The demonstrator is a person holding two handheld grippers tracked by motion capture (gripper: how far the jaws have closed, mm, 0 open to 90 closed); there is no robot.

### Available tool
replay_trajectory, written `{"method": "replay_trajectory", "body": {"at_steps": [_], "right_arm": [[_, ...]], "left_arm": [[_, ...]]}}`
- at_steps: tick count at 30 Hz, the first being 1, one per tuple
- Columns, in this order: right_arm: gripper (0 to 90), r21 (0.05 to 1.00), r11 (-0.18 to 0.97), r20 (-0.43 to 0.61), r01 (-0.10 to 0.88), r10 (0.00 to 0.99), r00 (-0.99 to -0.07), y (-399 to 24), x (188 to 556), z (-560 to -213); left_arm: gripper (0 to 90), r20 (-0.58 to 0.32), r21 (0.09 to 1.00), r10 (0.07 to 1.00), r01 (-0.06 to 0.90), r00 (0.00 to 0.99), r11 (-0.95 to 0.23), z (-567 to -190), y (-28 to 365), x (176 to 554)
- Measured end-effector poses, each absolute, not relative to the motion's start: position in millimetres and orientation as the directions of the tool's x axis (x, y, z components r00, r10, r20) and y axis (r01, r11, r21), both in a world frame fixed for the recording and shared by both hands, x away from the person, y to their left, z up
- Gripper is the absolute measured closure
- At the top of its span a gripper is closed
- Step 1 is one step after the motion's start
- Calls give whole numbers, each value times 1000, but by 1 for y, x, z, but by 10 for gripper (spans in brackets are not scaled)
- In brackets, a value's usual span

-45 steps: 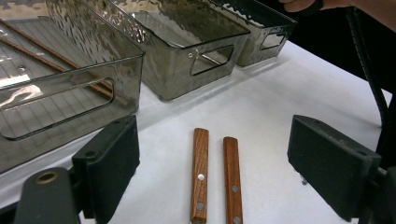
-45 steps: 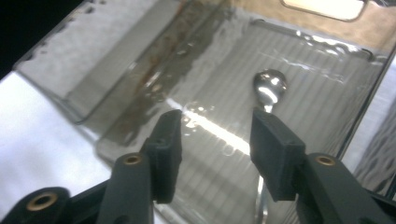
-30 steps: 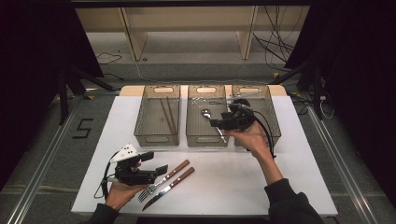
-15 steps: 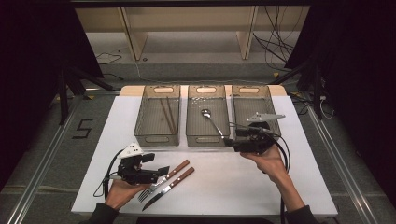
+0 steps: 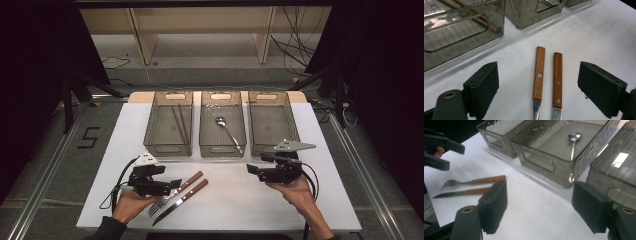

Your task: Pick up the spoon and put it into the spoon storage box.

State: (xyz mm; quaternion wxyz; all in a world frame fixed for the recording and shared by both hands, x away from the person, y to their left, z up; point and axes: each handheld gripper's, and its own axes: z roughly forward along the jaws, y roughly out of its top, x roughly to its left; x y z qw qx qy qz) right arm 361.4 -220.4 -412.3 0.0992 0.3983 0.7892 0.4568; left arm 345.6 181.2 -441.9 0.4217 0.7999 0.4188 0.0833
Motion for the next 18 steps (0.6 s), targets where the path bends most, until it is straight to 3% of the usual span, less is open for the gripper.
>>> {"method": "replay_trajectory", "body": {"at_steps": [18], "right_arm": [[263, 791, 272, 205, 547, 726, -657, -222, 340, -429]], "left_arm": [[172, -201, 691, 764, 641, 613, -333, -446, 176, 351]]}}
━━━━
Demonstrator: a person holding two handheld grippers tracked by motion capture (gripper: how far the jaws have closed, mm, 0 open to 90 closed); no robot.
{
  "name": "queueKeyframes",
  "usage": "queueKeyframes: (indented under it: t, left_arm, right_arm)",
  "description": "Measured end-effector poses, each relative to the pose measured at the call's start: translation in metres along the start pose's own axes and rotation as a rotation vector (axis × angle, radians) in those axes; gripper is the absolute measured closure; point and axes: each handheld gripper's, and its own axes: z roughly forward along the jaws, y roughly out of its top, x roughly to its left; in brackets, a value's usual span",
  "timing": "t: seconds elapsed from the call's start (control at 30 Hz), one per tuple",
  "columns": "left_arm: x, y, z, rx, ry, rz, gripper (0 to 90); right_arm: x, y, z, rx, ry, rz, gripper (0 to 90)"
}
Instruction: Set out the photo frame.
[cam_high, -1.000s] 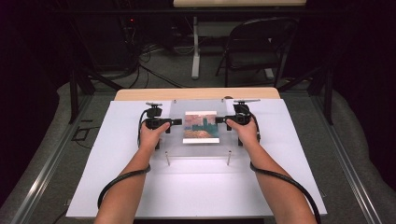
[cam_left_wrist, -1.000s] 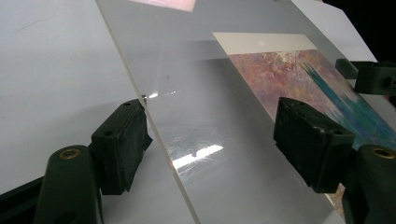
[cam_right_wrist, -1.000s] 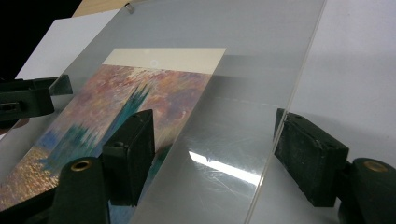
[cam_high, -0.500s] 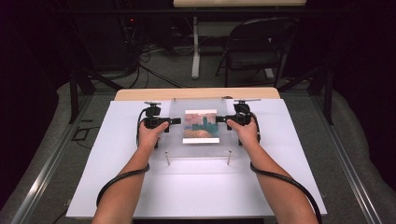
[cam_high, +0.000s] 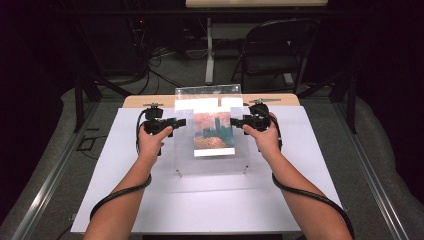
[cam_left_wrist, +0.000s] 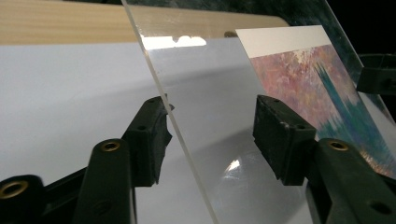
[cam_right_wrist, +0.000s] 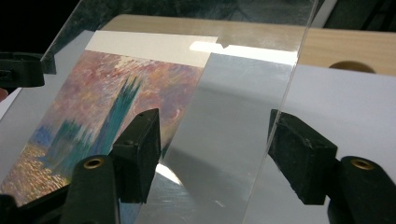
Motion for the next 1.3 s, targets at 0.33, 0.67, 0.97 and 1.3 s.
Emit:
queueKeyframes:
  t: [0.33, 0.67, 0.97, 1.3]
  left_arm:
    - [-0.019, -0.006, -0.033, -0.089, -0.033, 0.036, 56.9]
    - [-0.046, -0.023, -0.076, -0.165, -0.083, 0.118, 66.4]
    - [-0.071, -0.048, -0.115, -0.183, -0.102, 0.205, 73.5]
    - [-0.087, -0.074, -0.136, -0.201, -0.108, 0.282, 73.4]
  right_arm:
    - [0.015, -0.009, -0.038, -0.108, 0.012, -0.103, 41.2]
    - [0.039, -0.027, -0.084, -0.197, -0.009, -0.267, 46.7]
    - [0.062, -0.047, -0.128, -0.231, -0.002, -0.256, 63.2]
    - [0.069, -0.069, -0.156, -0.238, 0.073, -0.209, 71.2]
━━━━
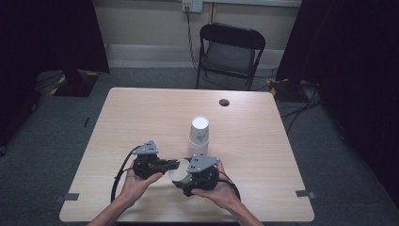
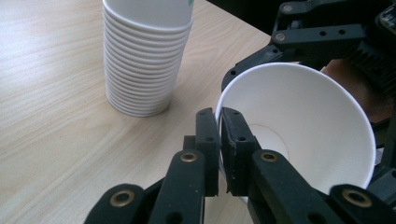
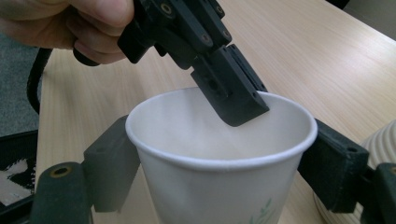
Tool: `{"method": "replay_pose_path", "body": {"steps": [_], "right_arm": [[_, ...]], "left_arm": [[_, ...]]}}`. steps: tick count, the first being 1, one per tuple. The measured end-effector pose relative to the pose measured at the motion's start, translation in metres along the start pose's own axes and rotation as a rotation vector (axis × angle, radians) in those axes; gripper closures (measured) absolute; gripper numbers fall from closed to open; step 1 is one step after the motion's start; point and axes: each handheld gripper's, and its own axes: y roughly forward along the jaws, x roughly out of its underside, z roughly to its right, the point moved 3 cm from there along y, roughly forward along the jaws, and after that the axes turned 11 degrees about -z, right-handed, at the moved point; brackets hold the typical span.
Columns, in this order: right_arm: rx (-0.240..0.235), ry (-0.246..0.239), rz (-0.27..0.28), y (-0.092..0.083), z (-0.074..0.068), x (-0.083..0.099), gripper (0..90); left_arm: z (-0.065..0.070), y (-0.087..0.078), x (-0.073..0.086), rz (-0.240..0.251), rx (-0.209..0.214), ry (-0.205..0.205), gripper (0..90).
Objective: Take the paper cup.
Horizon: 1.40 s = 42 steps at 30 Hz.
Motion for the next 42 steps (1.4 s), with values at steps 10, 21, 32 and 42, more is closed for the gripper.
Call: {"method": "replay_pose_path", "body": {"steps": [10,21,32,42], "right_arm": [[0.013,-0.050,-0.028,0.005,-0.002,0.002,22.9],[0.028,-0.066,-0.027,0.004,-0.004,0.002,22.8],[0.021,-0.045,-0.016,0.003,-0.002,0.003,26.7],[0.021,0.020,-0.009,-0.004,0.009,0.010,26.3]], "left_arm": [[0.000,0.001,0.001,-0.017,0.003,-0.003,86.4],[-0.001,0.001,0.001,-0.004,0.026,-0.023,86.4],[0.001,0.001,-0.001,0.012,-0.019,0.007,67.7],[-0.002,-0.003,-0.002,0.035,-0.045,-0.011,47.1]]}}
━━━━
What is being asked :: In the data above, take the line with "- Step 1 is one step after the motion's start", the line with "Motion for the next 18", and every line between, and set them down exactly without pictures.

Response area ::
- Step 1 is one step after the motion's start
- Calls give whole numbers, each value times 1000, but by 1 for y, x, z, but by 10 for gripper (spans in brackets are not scaled)
- In brackets, a value's usual span

-45 steps: 
-45 steps: 
-30 steps: 
-15 steps: 
+0 steps: 

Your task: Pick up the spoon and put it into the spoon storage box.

State: (xyz mm; quaternion wxyz; all in a world frame fixed for the recording and shared by both hands, x away from the person, y to their left, z up; point and axes: each handheld gripper's, and its own axes: z roughly forward along the jaws, y roughly out of its top, x roughly to its left; x y z qw qx qy qz) right arm 361.4 -220.4 -412.3 0.0992 0.3983 0.7892 0.4568; left arm 345.6 181.2 -441.9 0.4217 0.7999 0.4188 0.0833
Motion for the next 18 steps (0.6 s), targets where the path bends most, until it is straight to 3% of the usual span, less is open for the gripper.

No further output is needed for the exercise.